Quando pensiamo a una foto famosa di Angeli ci vengono in mente tante immagini che ci sono rimaste inconsciamente impresse fin da bambini. Una delle più celebri tra le differenti foto di Angeli e quella dei famosi angioletti dall’aria pensosa dipinti nel Rinascimento da Raffaello Sanzio; ma quale è la loro funzione?

Ecco la più celebre foto di angeli

Foto degli angeli: ecco quelli di Raffaello

Pochi sanno però che in realtà questa immagine, che molti ritengono sia un quadro a sè stante, è in realtà un particolare di un’opera artistica più grande: “La Madonna Sistina”, un grande quadro realizzato dal celebre artista su commissione di papa Giulio II  nel 1512 e custodita in origine nella chiesa di San Sisto a Piacenza e adesso  nella Gemaldegalerie di Dresda. E’ una delle opere più rappresentative del Rinascimento.

La tela, che simula una finestra, un sorta di apertura illusoria nel muro, raffigura al centro la Madonna con in braccio il Bambino; a sinistra è rappresentato San Sisto papa e a destra la figura di Santa Barbara mentre in basso i due angioletti appoggiati al davanzale che separa lo spazio divino da quello dove si trova lo spettatore.

Il tutto rappresentato tra due tendaggi scostati, quelli della finestra appunto, che ingannano l’occhio e danno profondita alle figure centrali.

I due Angeli sono rappresentati in maniera insolita poichè hanno l’aria pensosa (del resto anche il volto di Maria, che è diretto verso lo spettatore, sembra preoccupato come se fosse partecipe della sofferenza umana); questi, affacciati al davanzale di questa immaginaria finestra, sono stati spesso utilizzati, per l’appunto, come immagine a sé stante  e sono più famosi loro che l’intero quadro.

Quadro intero della "Madonna Sistina"

La loro presenza ha una duplice funzione: quella di dare ulteriore profondità prospettica al quadro, essendo posti in uno spazio intermedio tra lo spettatore (lo spazio umano) e lo spazio divino dove ci sono la Madonna e i Santi, e quella di sdrammatizzare la seriosità del dipinto con una scena quasi spiritosa.
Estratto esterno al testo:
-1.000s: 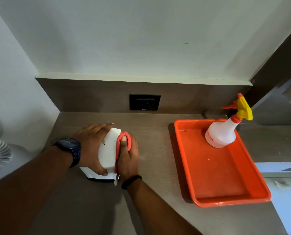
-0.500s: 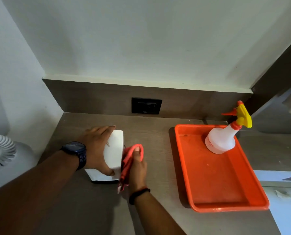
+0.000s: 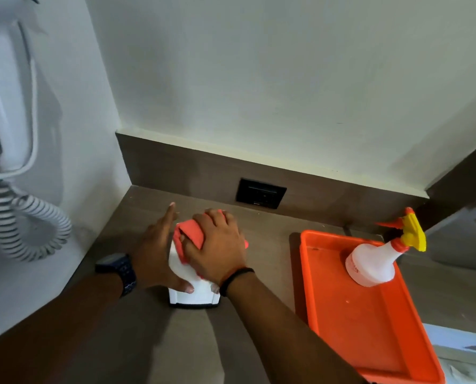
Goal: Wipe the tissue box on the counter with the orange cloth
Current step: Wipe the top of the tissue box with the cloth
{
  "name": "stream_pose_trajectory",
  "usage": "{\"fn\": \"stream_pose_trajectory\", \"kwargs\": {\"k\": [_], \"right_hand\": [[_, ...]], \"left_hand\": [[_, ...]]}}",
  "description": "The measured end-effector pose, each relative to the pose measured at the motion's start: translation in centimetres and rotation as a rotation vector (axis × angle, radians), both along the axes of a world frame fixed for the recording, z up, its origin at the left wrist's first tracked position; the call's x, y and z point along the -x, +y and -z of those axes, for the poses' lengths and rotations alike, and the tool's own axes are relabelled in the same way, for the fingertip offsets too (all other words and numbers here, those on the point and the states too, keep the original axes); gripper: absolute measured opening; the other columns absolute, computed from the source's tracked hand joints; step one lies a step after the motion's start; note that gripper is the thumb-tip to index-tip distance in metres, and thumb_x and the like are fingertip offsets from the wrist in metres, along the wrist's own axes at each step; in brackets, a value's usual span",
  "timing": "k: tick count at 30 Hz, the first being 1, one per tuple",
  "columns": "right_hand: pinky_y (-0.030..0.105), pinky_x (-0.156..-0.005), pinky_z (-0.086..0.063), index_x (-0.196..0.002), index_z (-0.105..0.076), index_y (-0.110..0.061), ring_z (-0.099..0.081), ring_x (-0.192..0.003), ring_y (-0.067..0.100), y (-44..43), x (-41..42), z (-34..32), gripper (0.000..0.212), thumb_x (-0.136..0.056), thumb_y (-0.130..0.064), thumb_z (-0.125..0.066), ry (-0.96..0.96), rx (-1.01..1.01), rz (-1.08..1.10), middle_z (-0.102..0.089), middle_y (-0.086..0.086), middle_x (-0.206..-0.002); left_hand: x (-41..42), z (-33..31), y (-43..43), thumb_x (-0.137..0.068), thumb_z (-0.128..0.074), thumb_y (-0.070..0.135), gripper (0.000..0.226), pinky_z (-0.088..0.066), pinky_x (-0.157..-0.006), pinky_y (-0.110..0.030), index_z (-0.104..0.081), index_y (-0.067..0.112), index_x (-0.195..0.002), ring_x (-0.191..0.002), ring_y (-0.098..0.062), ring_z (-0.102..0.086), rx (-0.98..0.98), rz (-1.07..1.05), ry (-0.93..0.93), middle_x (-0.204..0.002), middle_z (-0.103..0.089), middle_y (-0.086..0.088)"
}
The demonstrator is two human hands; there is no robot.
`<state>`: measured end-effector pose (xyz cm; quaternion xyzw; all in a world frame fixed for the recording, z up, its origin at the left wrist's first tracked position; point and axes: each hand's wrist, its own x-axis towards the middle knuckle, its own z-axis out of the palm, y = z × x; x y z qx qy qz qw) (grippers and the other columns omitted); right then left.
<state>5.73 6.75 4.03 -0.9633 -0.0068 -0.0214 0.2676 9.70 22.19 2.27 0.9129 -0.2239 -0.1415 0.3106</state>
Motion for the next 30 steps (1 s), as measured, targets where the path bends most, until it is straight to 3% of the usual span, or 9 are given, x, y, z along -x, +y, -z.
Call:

Amorini come rappresentazione ideale di Angelo

 

E’ molto frequente, cercando immagini di angeli sulla Rete, trovare raffigurazioni di angioletti e amorini, spesso a indicare la figura di Angelo Custode.  Nel corso dei secoli gli Angeli sono stati rappresentati nella maniera più libera e interpretativa.
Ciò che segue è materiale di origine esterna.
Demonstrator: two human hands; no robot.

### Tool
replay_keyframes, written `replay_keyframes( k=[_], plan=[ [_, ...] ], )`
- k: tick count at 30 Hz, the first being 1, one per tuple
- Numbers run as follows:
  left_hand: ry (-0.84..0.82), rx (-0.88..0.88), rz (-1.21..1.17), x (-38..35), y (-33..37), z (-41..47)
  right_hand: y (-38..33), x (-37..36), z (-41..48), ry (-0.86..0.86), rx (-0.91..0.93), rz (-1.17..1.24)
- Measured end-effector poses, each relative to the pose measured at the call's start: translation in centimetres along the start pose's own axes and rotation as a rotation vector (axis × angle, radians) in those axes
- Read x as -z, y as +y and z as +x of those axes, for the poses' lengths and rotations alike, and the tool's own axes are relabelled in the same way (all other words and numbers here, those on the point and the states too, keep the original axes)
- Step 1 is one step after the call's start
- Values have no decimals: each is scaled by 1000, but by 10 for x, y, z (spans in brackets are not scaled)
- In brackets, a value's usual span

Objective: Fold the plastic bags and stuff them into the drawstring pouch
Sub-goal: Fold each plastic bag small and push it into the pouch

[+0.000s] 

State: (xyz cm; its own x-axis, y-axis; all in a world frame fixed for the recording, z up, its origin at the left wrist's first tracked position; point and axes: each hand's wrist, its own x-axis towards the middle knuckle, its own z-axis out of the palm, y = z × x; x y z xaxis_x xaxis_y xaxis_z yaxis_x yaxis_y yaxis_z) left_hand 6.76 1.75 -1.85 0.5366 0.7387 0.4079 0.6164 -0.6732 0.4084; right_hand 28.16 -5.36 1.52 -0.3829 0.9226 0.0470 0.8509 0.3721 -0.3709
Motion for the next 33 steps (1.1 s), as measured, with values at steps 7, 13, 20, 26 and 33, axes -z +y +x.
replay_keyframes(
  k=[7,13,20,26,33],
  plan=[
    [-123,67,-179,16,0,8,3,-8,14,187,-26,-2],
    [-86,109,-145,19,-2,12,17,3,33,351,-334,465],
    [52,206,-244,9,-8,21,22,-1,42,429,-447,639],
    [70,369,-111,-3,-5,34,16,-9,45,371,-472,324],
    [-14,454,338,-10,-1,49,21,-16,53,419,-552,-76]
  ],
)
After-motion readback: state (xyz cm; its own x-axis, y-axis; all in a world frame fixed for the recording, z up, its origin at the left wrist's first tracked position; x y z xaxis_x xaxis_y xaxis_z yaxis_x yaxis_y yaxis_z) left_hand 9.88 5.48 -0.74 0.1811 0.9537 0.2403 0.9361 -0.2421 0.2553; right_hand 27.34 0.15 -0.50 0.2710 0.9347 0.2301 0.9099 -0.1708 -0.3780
Dai tempi antichi i “putti”, ovvero bambini nudi rappresentati quasi sempre con ali, sono stati utilizzati per rappresentare la figura di Eros, il dio dell’amore, conosciuto anche come cupido o amorino (raffigurazioni che troviamo anche nelle antiche sculture greche e in quelle romane).

In epoca paelocristiana, invece, i putti vengono utilizzati per raffigurare gli angeli; nel Rinascimento gli angeli in forma infantile aumentano di numero nelle opere d’arte e nelle iconografie, per poi avere una ulteriore diffusione in epoca barocca come motivo decorativo nelle chiese, altari, organi, affreschi e sculture.

La raffigurazione di angelo come un bambino grazioso e paffutello ha sempre avuto molto successo probabilmente perchè ispiratore di innocenza (l’innocenza e la purezza dei bambini appunto) che rientra perfettamente nell’idea di angelo come “Essere celeste dall’animo dolce e purissimo“.

Il successo degli angioletti raffigurati nel sopracitato quadro di Raffaello sta proprio nel fatto che queste figure, a differenza del classico angelo in genere rappresentato come adulto o in età adolescenziale,  sembrano quasi “fuori dagli schemi” come se fossero complici dello spettatore, quasi provocatori con il loro ambiguo atteggiamento, spiritoso, annoiato, pensieroso.

Ecco perchè quest’immagine in particolare, e non l’intero quadro, è stata anche utilizzata in contesti non necessariamente religiosi, ed ecco il perchè del suo grande successo tra le foto di angeli.